Hacker Newsnew | past | comments | ask | show | jobs | submitlogin

It's not enough.

Privacy Badger (https://www.eff.org/privacybadger) blocks a bunch of stuff on StackOverflow.

Blocks Scripts:

www.google-analytics.com

edge.quantserve.com

b.scorecardresearch.com

Blocks Cookie Only:

ajax.googleapis.com

www.gravatar.com

i.stack.imgur.com

Blocks nothing:

cdn.sstatic.net

Add content relevancy is one part of the equation, but not allowing third parties to track my actions on your site is the other, more important part of the equation (to me at least). Privacy Badger is the only adBlocker I use (besides having flash not run automatically), so I will happily view ads that don't involve tracking me.



The state of website statistics is a sad one. The better site analysis engines were bought years ago by Google (becoming Google analytics) and the like and the lesser ones died.
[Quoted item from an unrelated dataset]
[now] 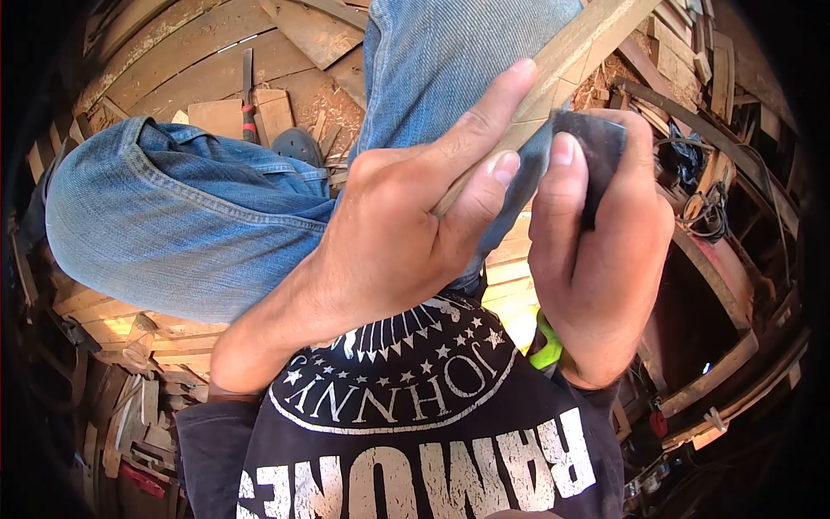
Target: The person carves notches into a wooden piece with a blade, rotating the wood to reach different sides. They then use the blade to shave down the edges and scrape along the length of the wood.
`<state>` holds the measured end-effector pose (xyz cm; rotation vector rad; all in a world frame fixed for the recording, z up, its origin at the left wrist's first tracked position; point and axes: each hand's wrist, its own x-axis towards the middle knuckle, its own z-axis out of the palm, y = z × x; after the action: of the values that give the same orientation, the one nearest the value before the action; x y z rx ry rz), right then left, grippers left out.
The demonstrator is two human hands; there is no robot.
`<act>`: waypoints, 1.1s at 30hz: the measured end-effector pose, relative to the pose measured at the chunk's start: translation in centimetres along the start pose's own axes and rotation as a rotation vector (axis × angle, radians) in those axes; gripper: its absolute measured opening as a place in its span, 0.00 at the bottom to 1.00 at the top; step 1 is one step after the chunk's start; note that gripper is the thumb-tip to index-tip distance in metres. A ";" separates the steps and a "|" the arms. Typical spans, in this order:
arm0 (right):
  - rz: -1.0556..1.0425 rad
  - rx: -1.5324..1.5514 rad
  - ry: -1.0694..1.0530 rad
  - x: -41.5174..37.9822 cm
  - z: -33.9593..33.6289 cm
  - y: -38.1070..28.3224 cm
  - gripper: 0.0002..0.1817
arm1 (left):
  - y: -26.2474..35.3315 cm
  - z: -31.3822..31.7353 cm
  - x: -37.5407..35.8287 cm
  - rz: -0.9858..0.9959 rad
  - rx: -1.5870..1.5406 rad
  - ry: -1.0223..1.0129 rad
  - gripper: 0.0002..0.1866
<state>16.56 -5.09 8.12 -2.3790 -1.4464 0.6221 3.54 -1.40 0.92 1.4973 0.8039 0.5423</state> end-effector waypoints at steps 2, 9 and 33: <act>-0.001 0.014 0.006 0.0 0.0 0.0 0.07 | 0.1 0.0 -0.1 -0.018 0.004 -0.020 0.26; -0.003 0.042 0.026 0.1 -0.1 0.3 0.08 | 0.0 0.2 -0.1 -0.018 -0.001 -0.005 0.27; -0.070 -0.120 -0.027 -0.1 -0.3 0.7 0.09 | 0.0 0.6 0.0 -0.043 0.004 0.018 0.28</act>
<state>17.21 -5.45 8.07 -2.4056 -1.6142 0.5672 3.95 -1.78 0.90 1.4775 0.8497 0.5232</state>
A few are still around kicking, including some quite good ones, but most advertisers, sponsors, etc will only trust third party analytics in determining advertising rates, sponsorship levels, etc.

Essentially, users who block analytics become a net negative for many sites as they add no positive value to the site operator and are just a drain on resources. There are exceptions, of course, in the case of user-generated content participation where submitting content, making comments, etc may be a draw to revenue-generating visitors. But on many sites, that user blocking ads and analytics is only hurting the site operator. If it becomes more popular - say as the default setting in an ad blocker - I'd wager we'll have some sites start to block those users at some point in the future.
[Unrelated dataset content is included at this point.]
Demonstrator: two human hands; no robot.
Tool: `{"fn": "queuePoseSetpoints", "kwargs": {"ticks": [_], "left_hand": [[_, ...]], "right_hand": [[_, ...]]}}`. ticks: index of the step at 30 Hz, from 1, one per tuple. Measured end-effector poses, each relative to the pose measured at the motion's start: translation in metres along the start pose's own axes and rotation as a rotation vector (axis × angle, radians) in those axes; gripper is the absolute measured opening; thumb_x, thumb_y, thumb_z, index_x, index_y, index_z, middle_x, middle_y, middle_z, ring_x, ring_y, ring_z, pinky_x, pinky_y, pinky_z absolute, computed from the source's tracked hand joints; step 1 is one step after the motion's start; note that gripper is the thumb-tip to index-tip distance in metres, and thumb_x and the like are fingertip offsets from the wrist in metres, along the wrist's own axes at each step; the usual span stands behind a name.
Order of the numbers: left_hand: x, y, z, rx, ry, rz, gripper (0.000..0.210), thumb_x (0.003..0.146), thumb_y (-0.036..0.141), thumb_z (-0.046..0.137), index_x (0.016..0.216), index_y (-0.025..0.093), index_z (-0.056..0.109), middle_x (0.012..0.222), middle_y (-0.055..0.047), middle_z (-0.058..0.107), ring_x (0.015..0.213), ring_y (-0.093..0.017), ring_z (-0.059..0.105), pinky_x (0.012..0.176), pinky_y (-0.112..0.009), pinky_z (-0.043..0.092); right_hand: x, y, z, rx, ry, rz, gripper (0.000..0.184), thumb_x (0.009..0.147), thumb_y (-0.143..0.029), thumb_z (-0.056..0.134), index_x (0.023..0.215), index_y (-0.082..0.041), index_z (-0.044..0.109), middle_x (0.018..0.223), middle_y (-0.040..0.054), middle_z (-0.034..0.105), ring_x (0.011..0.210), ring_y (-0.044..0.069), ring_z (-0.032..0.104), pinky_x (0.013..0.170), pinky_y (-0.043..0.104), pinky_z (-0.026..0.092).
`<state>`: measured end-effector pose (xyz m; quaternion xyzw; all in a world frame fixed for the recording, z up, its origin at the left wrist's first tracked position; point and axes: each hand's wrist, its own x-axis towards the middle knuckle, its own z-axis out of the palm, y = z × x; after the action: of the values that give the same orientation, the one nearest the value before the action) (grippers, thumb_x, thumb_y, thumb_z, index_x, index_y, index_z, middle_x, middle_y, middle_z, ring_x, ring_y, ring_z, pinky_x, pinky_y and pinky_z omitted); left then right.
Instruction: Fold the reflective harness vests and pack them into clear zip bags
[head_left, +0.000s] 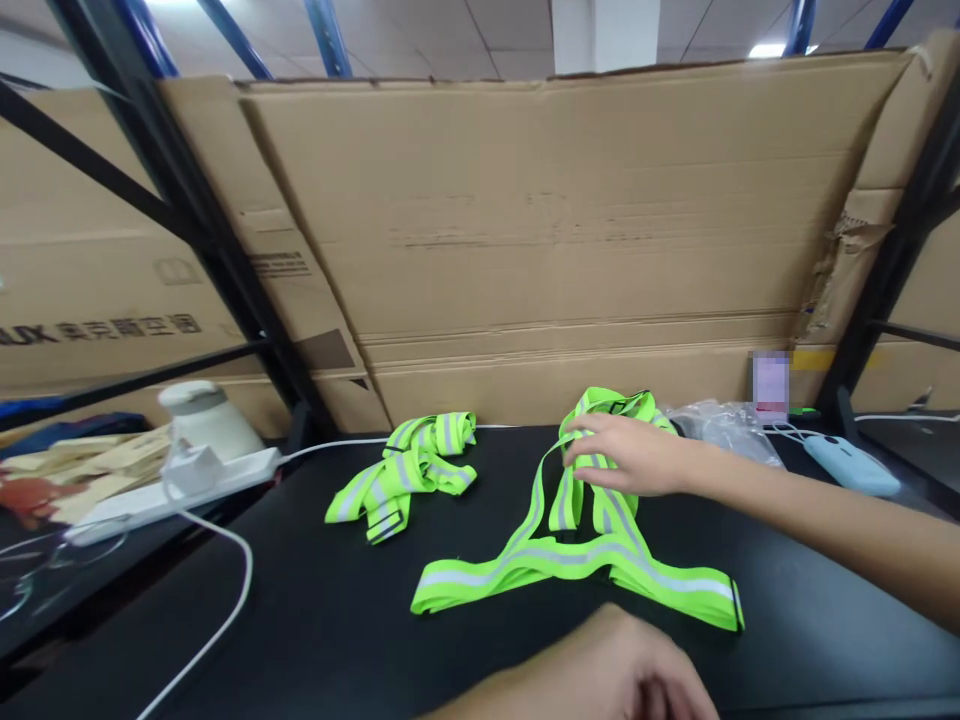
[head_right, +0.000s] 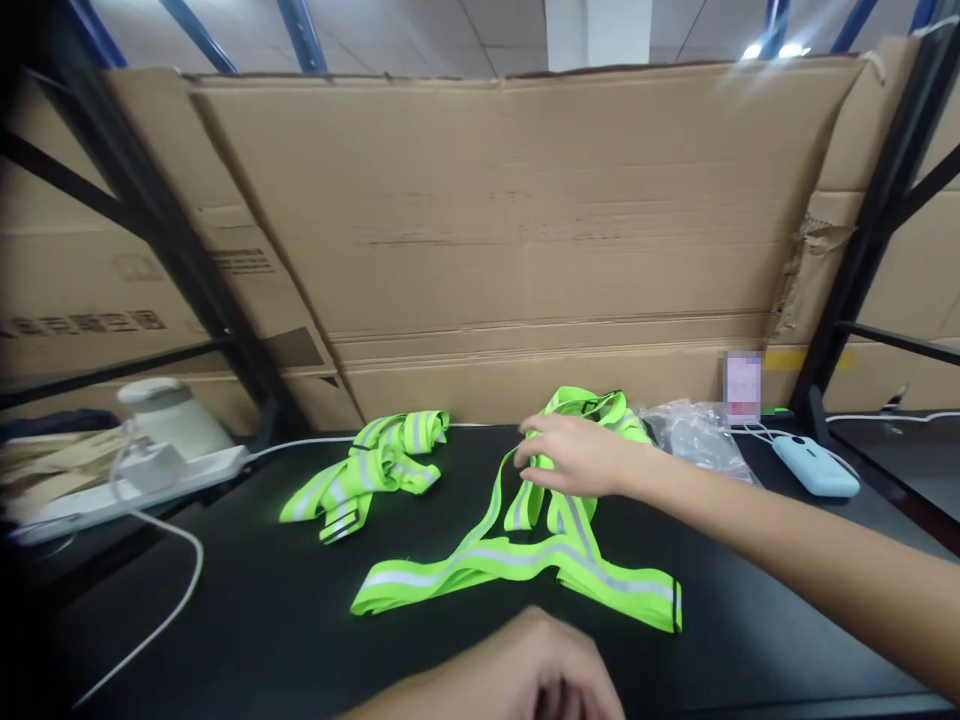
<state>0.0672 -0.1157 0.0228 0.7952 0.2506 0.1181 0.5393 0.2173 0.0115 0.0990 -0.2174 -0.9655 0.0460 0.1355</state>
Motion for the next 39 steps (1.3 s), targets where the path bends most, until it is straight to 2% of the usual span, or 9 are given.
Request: {"fn": "queuePoseSetpoints", "kwargs": {"ticks": [3,5,10,16,22,30,32,36,39], "left_hand": [[-0.021,0.007,-0.032,0.359,0.366,-0.026,0.021,0.082,0.040,0.076,0.088,0.021,0.073,0.085,-0.001,0.066,0.083,-0.017,0.060,0.077,-0.026,0.049],[-0.034,0.000,-0.050,0.533,0.444,-0.049,0.024,0.078,0.034,0.081,0.096,0.023,0.069,0.100,-0.003,0.065,0.100,-0.023,0.060,0.091,-0.034,0.049],[-0.059,-0.041,-0.073,0.780,0.439,-0.085,0.023,0.092,0.026,0.067,0.113,0.025,0.058,0.120,-0.004,0.062,0.116,-0.024,0.059,0.110,-0.043,0.042],[-0.052,-0.069,-0.079,1.225,0.432,0.040,0.026,0.101,0.020,0.048,0.125,0.021,0.056,0.119,-0.008,0.066,0.107,-0.026,0.067,0.090,-0.037,0.055],[-0.039,-0.069,-0.077,1.431,0.410,0.071,0.024,0.097,0.013,0.050,0.119,0.014,0.058,0.109,-0.011,0.070,0.097,-0.027,0.071,0.082,-0.039,0.058],[-0.021,-0.054,-0.076,1.514,0.573,0.268,0.012,0.096,0.012,0.048,0.096,0.016,0.060,0.076,-0.002,0.067,0.070,-0.020,0.066,0.063,-0.032,0.050],[-0.020,-0.046,-0.076,1.549,0.574,0.325,0.014,0.094,0.012,0.048,0.089,0.016,0.059,0.074,-0.002,0.065,0.068,-0.020,0.063,0.061,-0.032,0.046],[-0.023,-0.031,-0.084,1.563,0.568,0.340,0.017,0.095,0.013,0.047,0.086,0.017,0.060,0.072,-0.002,0.061,0.068,-0.020,0.059,0.065,-0.034,0.045],[-0.027,-0.017,-0.094,1.546,0.638,0.339,0.015,0.097,0.014,0.048,0.099,0.016,0.063,0.084,-0.005,0.068,0.080,-0.022,0.062,0.079,-0.038,0.047]], "right_hand": [[-0.038,-0.016,0.000,0.066,-0.028,0.116,0.032,0.097,-0.045,0.059,0.107,-0.018,0.072,0.112,0.0115,0.067,0.097,0.025,0.068,0.085,0.039,0.054],[-0.065,-0.030,0.012,0.067,-0.064,0.175,0.036,0.091,-0.050,0.066,0.111,-0.021,0.071,0.109,0.0092,0.067,0.094,0.026,0.068,0.083,0.038,0.053],[-0.119,-0.045,0.055,0.040,-0.131,0.237,0.038,0.091,-0.032,0.066,0.128,-0.025,0.064,0.114,0.0083,0.068,0.103,0.027,0.067,0.087,0.039,0.053],[-0.138,-0.025,0.072,-0.181,-0.076,0.269,0.045,0.088,-0.003,0.048,0.127,-0.019,0.063,0.114,0.0123,0.068,0.103,0.029,0.065,0.089,0.044,0.052],[-0.128,-0.019,0.061,-0.178,-0.081,0.322,0.045,0.085,-0.002,0.045,0.121,-0.019,0.066,0.097,0.0088,0.071,0.091,0.027,0.067,0.081,0.044,0.052],[-0.069,-0.056,0.071,-0.316,0.239,0.286,0.067,0.083,-0.014,0.062,0.148,-0.018,0.045,0.143,0.0216,0.053,0.129,0.038,0.052,0.101,0.052,0.045],[-0.051,-0.061,0.070,-0.323,0.177,0.323,0.064,0.083,-0.012,0.065,0.144,-0.019,0.049,0.140,0.0222,0.056,0.127,0.040,0.055,0.100,0.054,0.046],[-0.026,-0.058,0.062,-0.056,-0.024,0.468,0.023,0.088,-0.017,0.059,0.108,-0.012,0.069,0.097,0.0173,0.074,0.093,0.035,0.071,0.080,0.044,0.054],[-0.014,-0.048,0.056,0.061,0.012,0.486,0.025,0.087,-0.020,0.060,0.110,-0.013,0.069,0.097,0.0146,0.076,0.091,0.032,0.073,0.079,0.038,0.053]]}}
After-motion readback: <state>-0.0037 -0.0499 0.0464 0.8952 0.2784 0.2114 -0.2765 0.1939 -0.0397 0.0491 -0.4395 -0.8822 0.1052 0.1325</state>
I can't help but wonder...how many real-world businesses could benefit from the same type of invasive tracking that online businesses seem to think they have a right to subject us with?
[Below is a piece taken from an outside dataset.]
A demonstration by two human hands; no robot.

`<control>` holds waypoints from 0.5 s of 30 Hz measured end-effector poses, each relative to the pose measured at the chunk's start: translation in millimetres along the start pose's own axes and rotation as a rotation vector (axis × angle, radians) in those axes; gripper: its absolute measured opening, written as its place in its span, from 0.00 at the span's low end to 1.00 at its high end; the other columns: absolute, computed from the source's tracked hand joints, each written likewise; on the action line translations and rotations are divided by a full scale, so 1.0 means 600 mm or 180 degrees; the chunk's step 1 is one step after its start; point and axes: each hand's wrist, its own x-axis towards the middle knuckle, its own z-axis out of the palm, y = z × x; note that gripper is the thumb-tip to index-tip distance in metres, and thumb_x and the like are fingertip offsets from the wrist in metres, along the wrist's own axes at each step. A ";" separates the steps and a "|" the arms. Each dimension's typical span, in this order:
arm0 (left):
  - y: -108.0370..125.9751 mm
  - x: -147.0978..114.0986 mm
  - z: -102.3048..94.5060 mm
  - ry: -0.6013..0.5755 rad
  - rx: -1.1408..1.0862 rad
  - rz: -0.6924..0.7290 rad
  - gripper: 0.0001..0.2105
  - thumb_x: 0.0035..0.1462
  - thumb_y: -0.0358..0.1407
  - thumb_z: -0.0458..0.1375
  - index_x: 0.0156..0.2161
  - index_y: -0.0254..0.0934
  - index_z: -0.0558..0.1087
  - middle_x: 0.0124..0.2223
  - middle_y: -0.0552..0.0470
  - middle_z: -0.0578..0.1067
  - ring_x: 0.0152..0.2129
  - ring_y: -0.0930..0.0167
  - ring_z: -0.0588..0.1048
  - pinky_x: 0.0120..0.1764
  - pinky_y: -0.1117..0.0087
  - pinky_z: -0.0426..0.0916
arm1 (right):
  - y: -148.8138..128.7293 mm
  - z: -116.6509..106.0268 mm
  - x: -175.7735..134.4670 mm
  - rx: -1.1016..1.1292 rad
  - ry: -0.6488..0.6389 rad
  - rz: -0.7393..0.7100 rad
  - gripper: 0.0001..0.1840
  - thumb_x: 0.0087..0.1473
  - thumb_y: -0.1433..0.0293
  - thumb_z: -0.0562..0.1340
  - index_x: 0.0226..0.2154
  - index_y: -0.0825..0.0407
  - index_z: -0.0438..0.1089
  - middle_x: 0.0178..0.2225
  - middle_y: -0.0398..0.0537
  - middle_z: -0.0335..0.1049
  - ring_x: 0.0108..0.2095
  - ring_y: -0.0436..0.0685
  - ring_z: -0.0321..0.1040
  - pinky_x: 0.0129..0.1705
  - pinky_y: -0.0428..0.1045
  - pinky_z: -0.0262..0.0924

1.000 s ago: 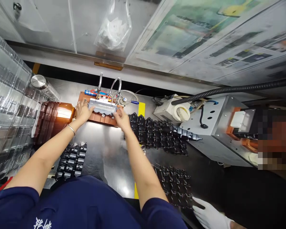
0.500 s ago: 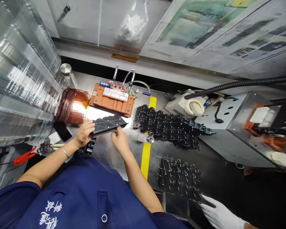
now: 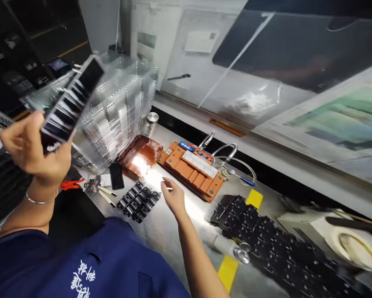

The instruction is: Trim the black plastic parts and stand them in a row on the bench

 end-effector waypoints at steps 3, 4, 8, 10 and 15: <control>-0.060 0.035 0.024 -0.0743 0.0471 -0.0162 0.28 0.51 0.38 0.63 0.57 0.34 0.68 0.46 0.41 0.70 0.44 0.61 0.71 0.46 0.56 0.70 | -0.026 0.079 0.056 -0.0406 -0.0228 -0.0288 0.20 0.55 0.65 0.55 0.46 0.58 0.71 0.46 0.63 0.73 0.48 0.65 0.69 0.48 0.61 0.64; -0.072 0.037 0.035 -0.1202 0.0510 -0.0245 0.27 0.52 0.39 0.62 0.57 0.35 0.68 0.47 0.41 0.70 0.45 0.60 0.71 0.46 0.55 0.69 | -0.036 0.105 0.070 -0.0555 -0.0306 -0.0368 0.21 0.55 0.66 0.56 0.49 0.58 0.69 0.50 0.65 0.70 0.52 0.66 0.66 0.53 0.63 0.61; -0.065 0.021 0.057 -0.2548 0.0132 -0.0394 0.26 0.58 0.48 0.55 0.58 0.36 0.66 0.58 0.39 0.68 0.56 0.49 0.64 0.54 0.41 0.60 | -0.062 0.188 0.097 -0.1065 -0.0699 -0.0598 0.34 0.49 0.65 0.66 0.56 0.63 0.61 0.61 0.73 0.54 0.63 0.72 0.50 0.61 0.68 0.46; -0.035 -0.006 0.049 -0.2336 -0.0216 -0.0464 0.26 0.58 0.49 0.55 0.57 0.35 0.66 0.59 0.38 0.67 0.59 0.48 0.62 0.58 0.38 0.53 | -0.062 0.210 0.093 -0.1247 -0.0851 -0.0635 0.35 0.48 0.68 0.67 0.56 0.65 0.62 0.62 0.75 0.51 0.64 0.74 0.47 0.61 0.69 0.43; 0.046 -0.150 0.081 -0.3580 -0.2317 -0.2163 0.15 0.50 0.49 0.61 0.34 0.39 0.75 0.35 0.47 0.79 0.36 0.63 0.78 0.44 0.61 0.73 | -0.049 0.196 0.079 -0.1409 -0.1028 -0.0689 0.15 0.60 0.70 0.58 0.48 0.56 0.71 0.55 0.63 0.67 0.58 0.64 0.61 0.59 0.60 0.54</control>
For some reason, though, we don't allow that sort of privacy violation in our actual lives.

However, most real-world businesses manage to do quite well even with our rude dismissals of their desire to track us.

[edit]


> For some reason, though, we don't allow that sort of privacy violation in our actual lives.

Not so much. Your phone carrier tracks all your movements. Your credit car company knows every swipe. Your bank sells your information to retailers. The leasing you did on that car got you into a database of new car owners. Right after you married you started getting offers from Home Depot. And with your mortgage you started getting calls from brokers, asking if you want to put it back in the rental market...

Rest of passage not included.